I was thinking that the CFL number as only a meaning in transient simulation? I use deltaT =1!! CFL number might be huge >>1.
Yes i have tested uncorrected and it runs close to the same residuals values. I use snappyhexmesh for the grid, with boundary layers, i will check my mesh.

Thank you again

[doerschlott]

Sorry, my bad. I though you'd have Euler as ddt scheme. Then it probably is not important. But actually that is what the thread is about.
I think that "uncorrected" is only applicable to very simple geometries where you are able to have complete orthogonality.

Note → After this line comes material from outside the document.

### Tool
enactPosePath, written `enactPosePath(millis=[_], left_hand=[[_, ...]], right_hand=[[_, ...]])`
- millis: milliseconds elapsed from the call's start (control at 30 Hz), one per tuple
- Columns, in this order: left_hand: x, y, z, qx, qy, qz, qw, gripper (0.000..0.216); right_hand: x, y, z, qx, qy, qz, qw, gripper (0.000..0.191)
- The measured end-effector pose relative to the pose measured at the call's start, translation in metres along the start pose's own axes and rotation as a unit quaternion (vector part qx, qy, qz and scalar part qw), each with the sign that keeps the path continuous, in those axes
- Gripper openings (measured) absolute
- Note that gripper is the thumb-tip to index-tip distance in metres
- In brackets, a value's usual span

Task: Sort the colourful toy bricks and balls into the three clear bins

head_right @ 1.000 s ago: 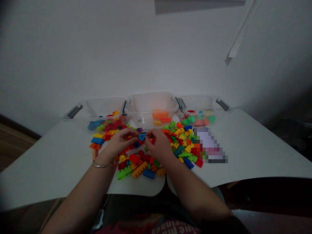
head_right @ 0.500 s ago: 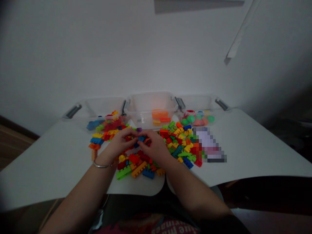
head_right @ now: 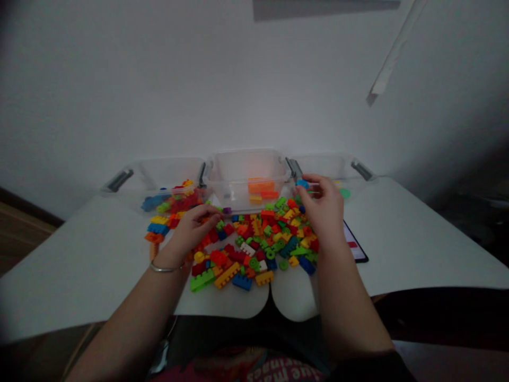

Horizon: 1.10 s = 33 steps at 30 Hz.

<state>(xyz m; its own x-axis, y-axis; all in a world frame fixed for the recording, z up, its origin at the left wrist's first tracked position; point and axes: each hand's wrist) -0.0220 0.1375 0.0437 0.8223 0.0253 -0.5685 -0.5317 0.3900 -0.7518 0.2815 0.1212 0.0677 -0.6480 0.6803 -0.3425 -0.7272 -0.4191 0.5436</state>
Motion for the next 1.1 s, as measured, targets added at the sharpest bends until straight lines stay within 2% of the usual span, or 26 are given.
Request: enactPosePath(millis=[67,167,300,467,600,733,900,1000,1100], left_hand=[[0.000,0.000,0.000,0.000,0.001,0.001,1.000,0.020],[0.001,0.000,0.000,-0.001,-0.001,-0.003,1.000,0.020],[0.000,0.000,-0.001,-0.004,-0.014,0.001,1.000,0.019],[-0.001,0.002,0.000,-0.009,-0.044,0.012,0.999,0.018],[-0.002,0.005,0.000,-0.026,-0.074,0.007,0.997,0.019],[-0.001,0.007,0.000,-0.043,-0.092,-0.003,0.995,0.019],[-0.001,0.008,-0.001,-0.051,-0.100,0.001,0.994,0.019],[0.000,0.009,0.000,-0.061,-0.109,-0.003,0.992,0.018],[0.000,0.011,0.001,-0.067,-0.114,-0.009,0.991,0.018]], right_hand=[[-0.006,-0.014,0.008,0.007,-0.039,-0.037,0.999,0.027],[-0.007,-0.031,0.018,-0.022,-0.072,-0.097,0.992,0.023],[0.002,-0.046,0.020,-0.058,-0.042,-0.113,0.991,0.018],[0.010,-0.056,0.016,-0.057,0.003,-0.133,0.990,0.025],[0.011,-0.057,0.015,-0.049,0.058,-0.189,0.979,0.032],[0.012,-0.055,0.014,-0.054,0.087,-0.239,0.966,0.032],[0.010,-0.054,0.015,-0.074,0.117,-0.237,0.962,0.033],[0.006,-0.046,0.018,-0.067,0.116,-0.208,0.969,0.028],[0.000,-0.025,0.020,-0.080,0.079,-0.177,0.978,0.024]])
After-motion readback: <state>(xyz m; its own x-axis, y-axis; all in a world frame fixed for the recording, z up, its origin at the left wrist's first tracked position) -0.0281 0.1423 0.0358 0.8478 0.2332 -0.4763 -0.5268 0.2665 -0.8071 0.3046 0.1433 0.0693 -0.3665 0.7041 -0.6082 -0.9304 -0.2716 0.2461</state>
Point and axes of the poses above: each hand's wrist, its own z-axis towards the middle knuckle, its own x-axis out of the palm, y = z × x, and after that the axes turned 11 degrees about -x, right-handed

For any real problem, "corrected" is the way to go (for a good quality mesh).


Best regards
doerschlott

[julieng]

Hello,


I have tested to add in the fluid thermo properties



dpdt off;


but the residuals are exactly the same, with oscillations in h residuals.


See the checkMesh log of my fluid domain joined.


I am already happy with running PIMPLE in a steady state.

With chtMultiRegionSimpleFoam (OF5) I had fluid-to-solid patch temperature = 412.500357 K, with chtMultiRegionFoam (OF8) fluid-to-solid patch temperature = 412.502112 K


For the inlet pressure

OF5 = 100001.551 Pa

OF8 = 100001.4556 Pa


Best regards

[doerschlott]

A pitty that "dpdt off" didn't help, it often did me good.
The mesh looks ok, although 61 for non-orthogonality is already quite some value. The limited corrected is a good idea here. Maybe 0.5 as a factor is sufficient though.


But anyway, thank you very much for sharing the comparative results for both approaches. That looks indeed very promising.

One more thing, I'd like to correct a former statement of mine: The number of pressure correctors nCorrectors should be set to one and only one, as Tobermory suggested. This is the behaviour of the SIMPLE algorithm, so it is not case dependend like I've said before.

Best regards
doerschlott